THE timing of Volkswagen’s establishment in 1937, during Adolf Hitler’s reign in Nazi Germany, came to be used by many around the world as a rallying point for boycotting VW cars in the years that followed World War II.
Its penetration of the US market was also initially slowed down by the carmaker’s alleged Nazi links and, for many, the small size and unusual rounded shape of what came to be known as “the beetle” in a car market that had always valued big cars.
But Ferdinand Porsche, the Bohemian-born (1875) Austrian automobile engineer called by Hitler to develop a design for his pet project of a “people’s car”, would probably have laughed off all criticism.
Porsche is also behind the eponymous luxury automotive brand of all time, Porsche. He would probably have described himself as an opportunistic designer who was at the right place at the right time, commercially speaking.
Up through creativity, down through carelessness and greed
It took the Allies’ desire to use Volkswagen as a symbol of West Germany’s post-war economic miracle – to boost confidence – and the creativity of Doyle Dane Bernbach, VW’s advertising agency in the late 1950s, to come up with a landmark campaign that would grow the carmaker’s share of the US market.
Cleverly, the agency dubbed the small car the Beetle and presented its diminutive size as a distinct advantage to American consumers looking for something different.
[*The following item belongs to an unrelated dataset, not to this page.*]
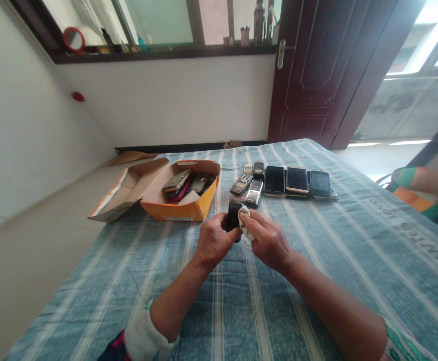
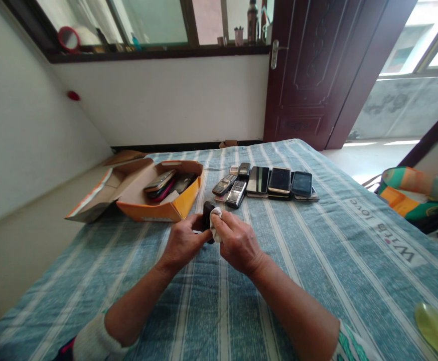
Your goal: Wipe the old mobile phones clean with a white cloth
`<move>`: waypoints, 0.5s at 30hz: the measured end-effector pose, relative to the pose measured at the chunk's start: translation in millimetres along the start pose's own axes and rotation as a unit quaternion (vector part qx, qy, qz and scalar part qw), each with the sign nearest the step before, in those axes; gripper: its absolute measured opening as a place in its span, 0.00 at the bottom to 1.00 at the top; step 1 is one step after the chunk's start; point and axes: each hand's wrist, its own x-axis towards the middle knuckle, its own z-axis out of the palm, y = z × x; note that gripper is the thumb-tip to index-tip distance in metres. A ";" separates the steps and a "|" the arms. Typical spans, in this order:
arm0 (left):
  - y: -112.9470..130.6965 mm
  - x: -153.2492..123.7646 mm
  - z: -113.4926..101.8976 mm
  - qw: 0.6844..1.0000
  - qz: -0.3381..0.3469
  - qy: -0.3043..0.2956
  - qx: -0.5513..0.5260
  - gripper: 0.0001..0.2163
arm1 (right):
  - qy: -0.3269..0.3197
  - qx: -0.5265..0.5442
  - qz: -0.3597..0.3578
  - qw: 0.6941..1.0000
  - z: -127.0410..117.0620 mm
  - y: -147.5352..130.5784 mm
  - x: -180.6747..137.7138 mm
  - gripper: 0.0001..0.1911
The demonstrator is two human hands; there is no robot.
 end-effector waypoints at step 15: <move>4.9 2.5 -4.6 0.935 -0.172 -0.123 -0.284 0.15 | -0.035 0.027 0.020 0.999 1.2 -1.9 -3.4 0.18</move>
Needless to say, the rest is history.
Over the next several years, VW became the top-selling auto importer in the USA, surpassing the longstanding worldwide production record of 15 million vehicles that had been set by Ford Motor Company’s Model T.
From then on, the sky was the limit for the VW brand around the world. With this phenomenal growth, its share price also soared to amazing heights; well, until Monday when it shed 23% of its value, wiping out about €15.6bn – about a quarter of its market value – and, possibly, much more in brand reputation.
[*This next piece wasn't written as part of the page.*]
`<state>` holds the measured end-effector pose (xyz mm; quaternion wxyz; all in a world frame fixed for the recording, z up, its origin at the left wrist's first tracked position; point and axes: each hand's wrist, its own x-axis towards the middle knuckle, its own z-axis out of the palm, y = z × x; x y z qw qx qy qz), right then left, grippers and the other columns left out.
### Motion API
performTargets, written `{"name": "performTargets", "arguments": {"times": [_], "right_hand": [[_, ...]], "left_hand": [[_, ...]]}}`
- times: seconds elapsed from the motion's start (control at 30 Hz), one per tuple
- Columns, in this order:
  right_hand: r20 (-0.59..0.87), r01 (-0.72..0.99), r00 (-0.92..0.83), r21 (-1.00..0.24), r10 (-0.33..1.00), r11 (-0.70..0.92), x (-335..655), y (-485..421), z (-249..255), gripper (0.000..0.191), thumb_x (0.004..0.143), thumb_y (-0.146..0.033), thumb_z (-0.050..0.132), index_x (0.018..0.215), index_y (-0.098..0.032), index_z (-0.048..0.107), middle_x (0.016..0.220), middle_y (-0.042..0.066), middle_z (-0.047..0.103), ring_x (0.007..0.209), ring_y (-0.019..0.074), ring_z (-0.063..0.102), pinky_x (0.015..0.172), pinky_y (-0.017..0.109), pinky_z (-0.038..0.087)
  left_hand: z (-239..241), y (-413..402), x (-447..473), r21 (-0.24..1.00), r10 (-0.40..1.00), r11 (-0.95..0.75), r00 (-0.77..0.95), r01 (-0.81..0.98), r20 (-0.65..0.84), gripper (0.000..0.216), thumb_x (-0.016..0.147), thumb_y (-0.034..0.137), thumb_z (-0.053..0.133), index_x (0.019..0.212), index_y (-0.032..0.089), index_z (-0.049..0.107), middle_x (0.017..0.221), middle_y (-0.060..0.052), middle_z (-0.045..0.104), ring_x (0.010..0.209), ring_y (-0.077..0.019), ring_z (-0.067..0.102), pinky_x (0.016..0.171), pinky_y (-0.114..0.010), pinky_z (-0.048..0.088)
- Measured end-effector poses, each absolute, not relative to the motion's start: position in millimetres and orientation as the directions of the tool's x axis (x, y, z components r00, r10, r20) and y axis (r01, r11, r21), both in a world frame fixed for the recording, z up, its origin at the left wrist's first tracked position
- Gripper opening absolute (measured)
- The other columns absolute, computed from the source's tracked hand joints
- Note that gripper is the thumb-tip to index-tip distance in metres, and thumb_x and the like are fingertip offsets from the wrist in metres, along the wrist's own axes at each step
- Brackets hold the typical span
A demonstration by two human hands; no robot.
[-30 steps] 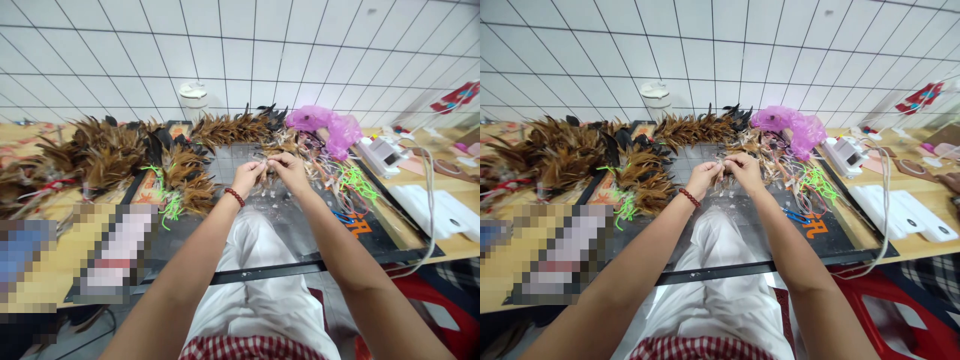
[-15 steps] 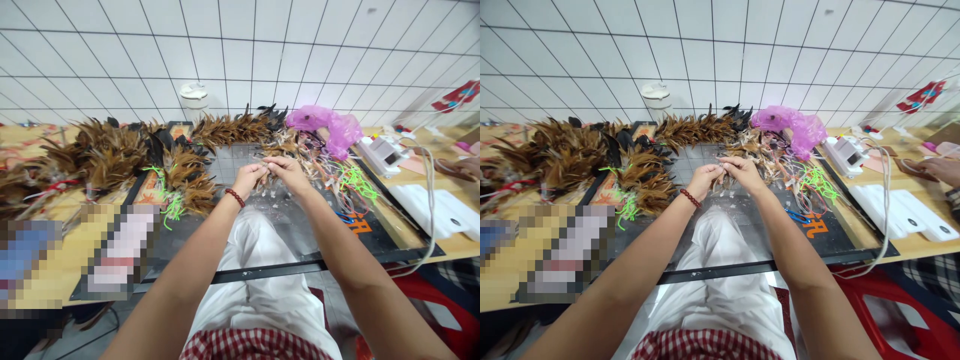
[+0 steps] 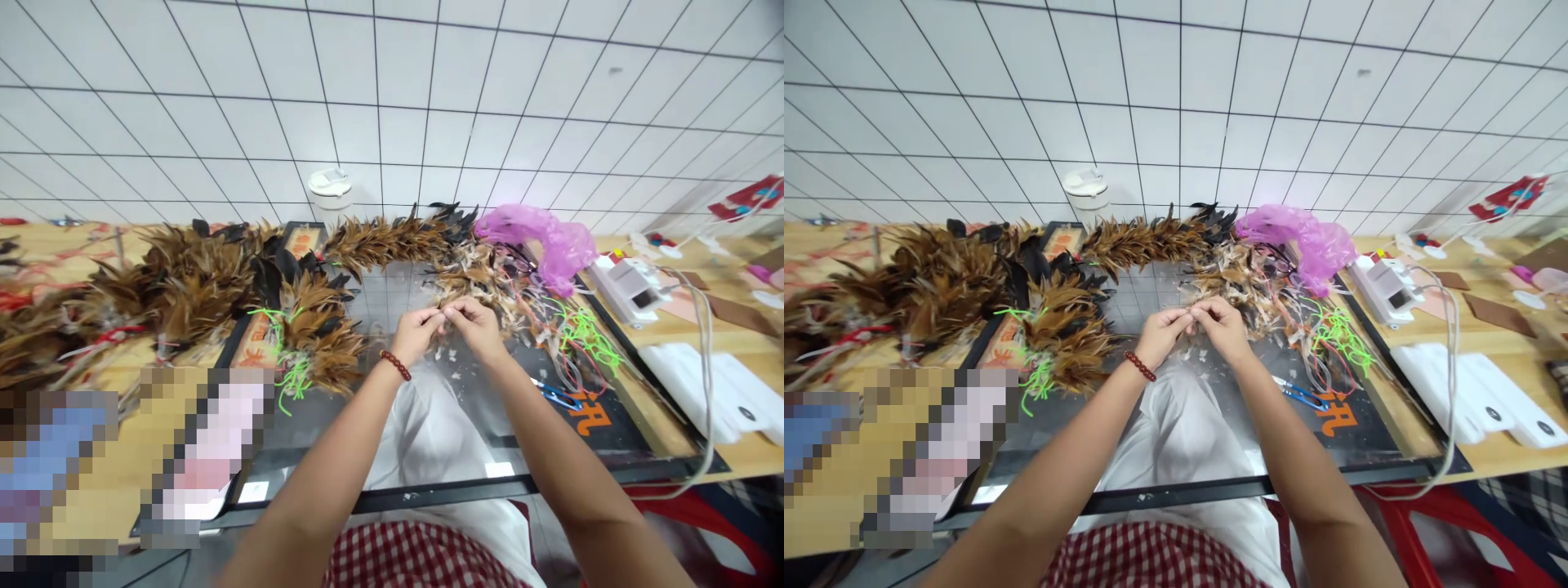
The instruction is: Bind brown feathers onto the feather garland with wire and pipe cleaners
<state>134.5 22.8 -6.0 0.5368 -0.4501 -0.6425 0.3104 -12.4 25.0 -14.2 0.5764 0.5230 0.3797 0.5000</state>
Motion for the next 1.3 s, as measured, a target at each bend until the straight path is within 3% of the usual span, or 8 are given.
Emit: {"name": "performTargets", "arguments": {"times": [0.17, 0.3, 0.5, 0.63, 0.77, 1.07, 1.2, 1.3], "right_hand": [[0.455, 0.450, -0.261, -0.723, 0.852, 0.524, 147, 16, 12, 0.013, 0.088, -0.027, 0.059, 0.090, -0.021, 0.070, 0.088, 0.005, 0.065, 0.083, 0.0165, 0.061, 0.077, 0.031, 0.048], [0.307, 0.521, -0.567, -0.585, 0.764, 0.622, 145, 5, 23, 0.016, 0.091, -0.023, 0.055, 0.090, -0.022, 0.071, 0.086, 0.005, 0.065, 0.083, 0.0161, 0.060, 0.077, 0.030, 0.047], [0.156, 0.669, -0.629, -0.391, 0.761, 0.633, 120, -3, 17, 0.010, 0.087, -0.023, 0.059, 0.088, -0.020, 0.068, 0.089, 0.007, 0.062, 0.089, 0.0205, 0.055, 0.083, 0.036, 0.043], [0.258, 0.564, -0.377, -0.698, 0.890, 0.441, 113, 2, 18, 0.012, 0.088, -0.024, 0.055, 0.080, -0.019, 0.063, 0.081, 0.005, 0.061, 0.081, 0.0176, 0.055, 0.077, 0.032, 0.043], [0.096, 0.058, -0.001, -0.994, 0.995, 0.096, 103, 14, 18, 0.020, 0.077, -0.038, 0.067, 0.075, -0.019, 0.062, 0.068, 0.001, 0.062, 0.062, 0.0125, 0.053, 0.062, 0.026, 0.043], [-0.204, -0.410, 0.087, -0.899, 0.975, -0.152, 83, 22, 4, 0.041, 0.045, -0.030, 0.089, 0.065, -0.019, 0.055, 0.056, -0.004, 0.062, 0.050, 0.0076, 0.052, 0.049, 0.019, 0.038], [-0.211, -0.371, 0.035, -0.910, 0.977, -0.183, 87, 22, 0, 0.043, 0.047, -0.034, 0.088, 0.067, -0.020, 0.052, 0.055, -0.005, 0.060, 0.048, 0.0083, 0.051, 0.047, 0.019, 0.037], [-0.083, -0.158, 0.029, -0.984, 0.996, -0.078, 95, 21, -2, 0.037, 0.055, -0.034, 0.086, 0.074, -0.020, 0.058, 0.058, -0.004, 0.061, 0.051, 0.0094, 0.052, 0.051, 0.021, 0.040]], "left_hand": [[-10, 30, -23, 0.899, 0.999, 0.029, 0.029, -0.437, -0.018, 0.026, 0.070, 0.040, 0.073, 0.066, 0.015, 0.066, 0.054, 0.002, 0.058, 0.057, -0.0098, 0.056, 0.066, -0.025, 0.044], [-7, 33, -27, 0.831, 0.997, 0.056, -0.010, -0.553, -0.073, 0.029, 0.064, 0.041, 0.078, 0.064, 0.014, 0.065, 0.056, 0.001, 0.059, 0.060, -0.0110, 0.059, 0.067, -0.025, 0.046], [-11, 35, -27, 0.805, 0.992, 0.110, 0.009, -0.583, -0.129, 0.031, 0.060, 0.040, 0.081, 0.070, 0.013, 0.071, 0.074, -0.005, 0.071, 0.069, -0.0132, 0.063, 0.076, -0.029, 0.049], [-12, 36, -28, 0.809, 0.991, 0.106, -0.004, -0.577, -0.133, 0.030, 0.060, 0.041, 0.081, 0.070, 0.014, 0.072, 0.072, -0.005, 0.071, 0.067, -0.0124, 0.062, 0.073, -0.028, 0.048], [-13, 36, -26, 0.829, 0.988, 0.117, -0.020, -0.547, -0.152, 0.031, 0.057, 0.041, 0.083, 0.071, 0.014, 0.073, 0.069, -0.003, 0.070, 0.066, -0.0115, 0.060, 0.072, -0.027, 0.047], [-13, 34, -26, 0.848, 0.992, 0.125, 0.060, -0.515, -0.109, 0.030, 0.058, 0.039, 0.083, 0.073, 0.015, 0.075, 0.073, -0.003, 0.071, 0.070, -0.0123, 0.060, 0.076, -0.028, 0.046], [-9, 33, -28, 0.859, 0.989, 0.144, 0.109, -0.492, -0.104, 0.031, 0.058, 0.039, 0.082, 0.074, 0.015, 0.075, 0.075, -0.004, 0.071, 0.072, -0.0125, 0.060, 0.076, -0.027, 0.046], [-7, 33, -28, 0.859, 0.989, 0.144, 0.099, -0.492, -0.109, 0.030, 0.059, 0.041, 0.082, 0.072, 0.015, 0.073, 0.073, -0.003, 0.070, 0.070, -0.0120, 0.059, 0.074, -0.026, 0.045]]}}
This came after VW admitted to having rigged diesel emission tests in the USA following exposure by the California Air Resources Board, whose 2014 testing of VW vehicles showed excessive nitrogen oxide emissions.
Before all of this, VW boasted three sub-brands in the top list of best-selling cars of all time – the Volkswagen Golf, the Volkswagen Beetle, and the Volkswagen Passat – making it the largest automaker in the world after Toyota.
Now, with potential penalties of up to $18bn in the US alone, possible lawsuits from shareholders and environmental groups, US authorities breathing over its neck and the US Environmental Protection Agency knocking at its doors, Volkswagen has a lot to worry about.
Soon, authorities in Europe and elsewhere in the world will also be sniffing around VW factories and records for possible broader wrong-doing. Behind the scenes, other car manufacturers should also be getting their houses in order.
Repercussions for the brand
Understandably, processes followed by other carmakers when testing their new cars for emissions will come under renewed spotlight. VW-manufactured diesel cars in other parts of the world will also have to be declared safe in this regard.
German authorities are also worried: “You will understand that we are worried that the justifiably excellent reputation of the German car industry and, in particular, that of Volkswagen suffers,” said Germany’s Economic Minister Sigmar Gabriel.
The head of the Centre of Automotive Research at the University of Duisburg, Ferdinand Dudenhoeffer, also shared his concerns, considering the disaster as being “beyond all expectations”.
Analysts, fund managers, rating agencies and other observers have all chimed into the discussion, with one fund manager, Union Investment’s Ingo Speich, blaming it on bad management and indicating that he wouldn’t be surprised if the cancer were to be found to be deeper in the VW system than it currently appears.
All of this seems to be pushing other issues out of the shadows and will end with Volkswagen on the proverbial back foot, trying to rescue a global brand that has taken many decades of careful nurturing to build.
Volkswagen’s brilliant response
VW’s initial response to this latest scandal has been brilliant. Instead of going into hiding or issuing statements denying guilt or feigning ignorance, its CEO, Martin Winterkorn, said in his first public declaration that “I [note use of the first-person pronoun] am deeply sorry for the breach of US rules and (have) ordered an external investigation.”
Some observers could say that Winterkorn had no choice in this case, and they would probably be right. But we know that this personal assumption of responsibility is very rare in South Africa where, whenever things go wrong, the first declaration of people in positions of responsibility is to kick the can to someone else’s door and tell us that they would not resign.
In fact, in South Africa, resigning often gets taken as an acceptance of guilt, as opposed to acceptance of responsibility.
Depending on what else gets uncovered through additional tests and how Volkswagen management responds to the broader issues, the climb back to brand stardom might be a hard one for this long-trusted carmaker.